I'm a biomedical and electrical engineer with interests in information theory, complexity, evolution, genetics, signal processing, IndieWeb, theoretical mathematics, and big history. I'm also a talent manager-producer-publisher in the entertainment industry with expertise in representation, distribution, finance, production, content delivery, and new media.

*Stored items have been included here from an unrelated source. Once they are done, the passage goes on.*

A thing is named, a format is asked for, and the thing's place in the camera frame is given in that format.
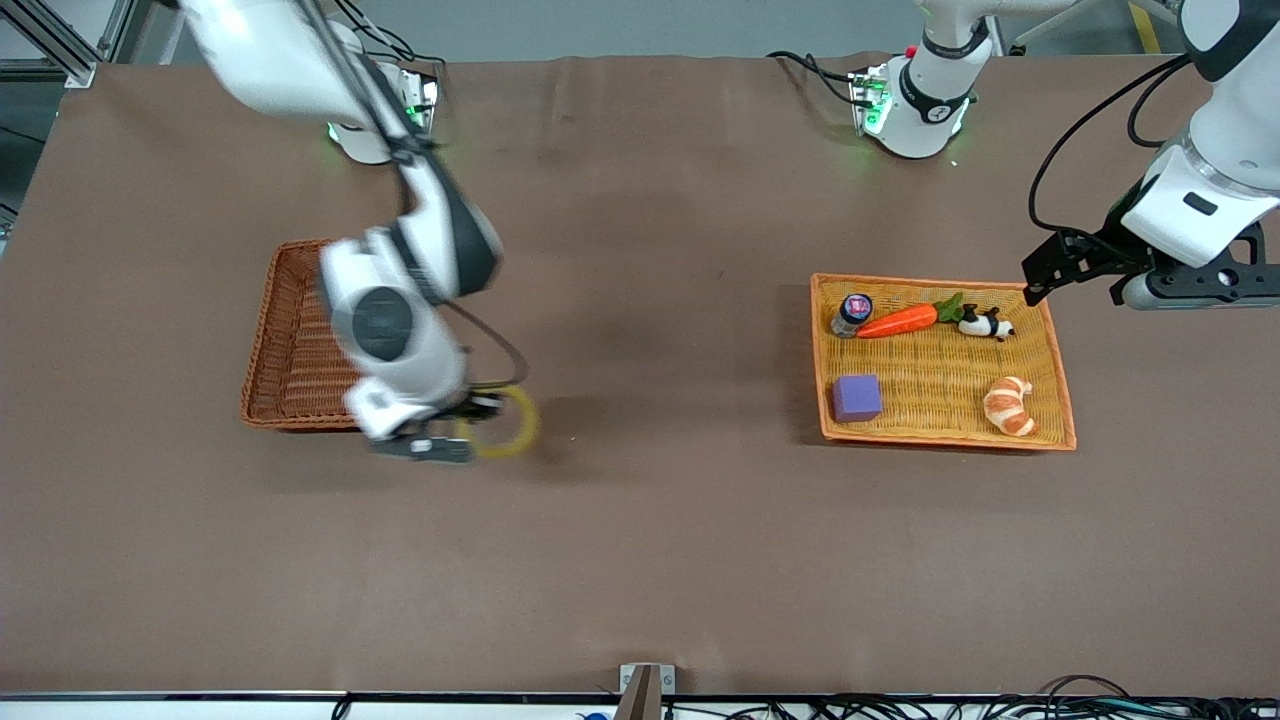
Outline orange wicker basket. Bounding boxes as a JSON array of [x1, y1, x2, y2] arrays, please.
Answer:
[[810, 273, 1078, 453]]

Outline black white toy panda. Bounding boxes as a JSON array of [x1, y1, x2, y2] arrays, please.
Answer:
[[957, 305, 1016, 342]]

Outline aluminium frame profile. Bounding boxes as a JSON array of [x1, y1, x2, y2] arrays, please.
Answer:
[[0, 0, 136, 91]]

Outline brown wicker basket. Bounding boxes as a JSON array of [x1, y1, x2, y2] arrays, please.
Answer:
[[239, 236, 410, 432]]

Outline black arm base cable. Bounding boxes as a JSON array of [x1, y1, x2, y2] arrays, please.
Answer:
[[766, 50, 863, 107], [335, 0, 447, 69]]

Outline brown table cover mat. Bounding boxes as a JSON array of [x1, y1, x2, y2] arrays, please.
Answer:
[[0, 52, 1280, 698]]

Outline orange toy carrot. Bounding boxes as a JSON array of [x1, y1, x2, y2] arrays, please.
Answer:
[[856, 292, 966, 340]]

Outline small bottle dark cap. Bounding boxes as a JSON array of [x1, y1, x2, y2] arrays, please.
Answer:
[[832, 293, 874, 339]]

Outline black left arm base cable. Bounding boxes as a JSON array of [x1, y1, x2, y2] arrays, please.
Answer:
[[766, 50, 863, 107]]

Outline yellow clear tape roll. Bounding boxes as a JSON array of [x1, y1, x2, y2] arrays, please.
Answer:
[[455, 385, 542, 462]]

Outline toy croissant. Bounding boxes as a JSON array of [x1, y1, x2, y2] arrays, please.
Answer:
[[983, 376, 1042, 439]]

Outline tangled black cables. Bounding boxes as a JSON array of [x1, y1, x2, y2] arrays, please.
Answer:
[[660, 675, 1280, 720]]

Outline purple cube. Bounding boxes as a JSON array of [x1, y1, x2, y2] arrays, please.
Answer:
[[832, 375, 885, 424]]

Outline black right arm base cable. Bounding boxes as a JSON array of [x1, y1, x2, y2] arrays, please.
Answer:
[[335, 0, 447, 69]]

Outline grey metal mount bracket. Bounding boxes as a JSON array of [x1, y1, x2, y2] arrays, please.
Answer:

2 thoughts on “👓 Unfollowing everyone on Twitter | Ryan Barrett”

  1. Ryan Barrett says:

    A few days ago, I unfollowed everyone on Twitter, added them all to a list, and I now read that list instead. It’s shockingly better. Only their own tweets and retweets, in order. No ads, no “liked by,” no “people you may know,” no engagement hacking crap. It’s glorious.
    Even better, when I inevitably end up in the home timeline anyway, it only has my own tweets and ads, nothing interesting. No dopamine outrage bullshit cycle to get caught up in.
    Shh, don’t tell, I’m afraid some low level product manager at Twitter will discover this and “fix” lists like they “fixed” the home timeline a while back.
    There are a couple drawbacks. I lost a few people I followed whose accounts are protected; I need to find and re-follow them. Also this evidently makes it harder for people to DM me, somehow. Not sure how, I don’t use Twitter DM much.
    Still. Glorious.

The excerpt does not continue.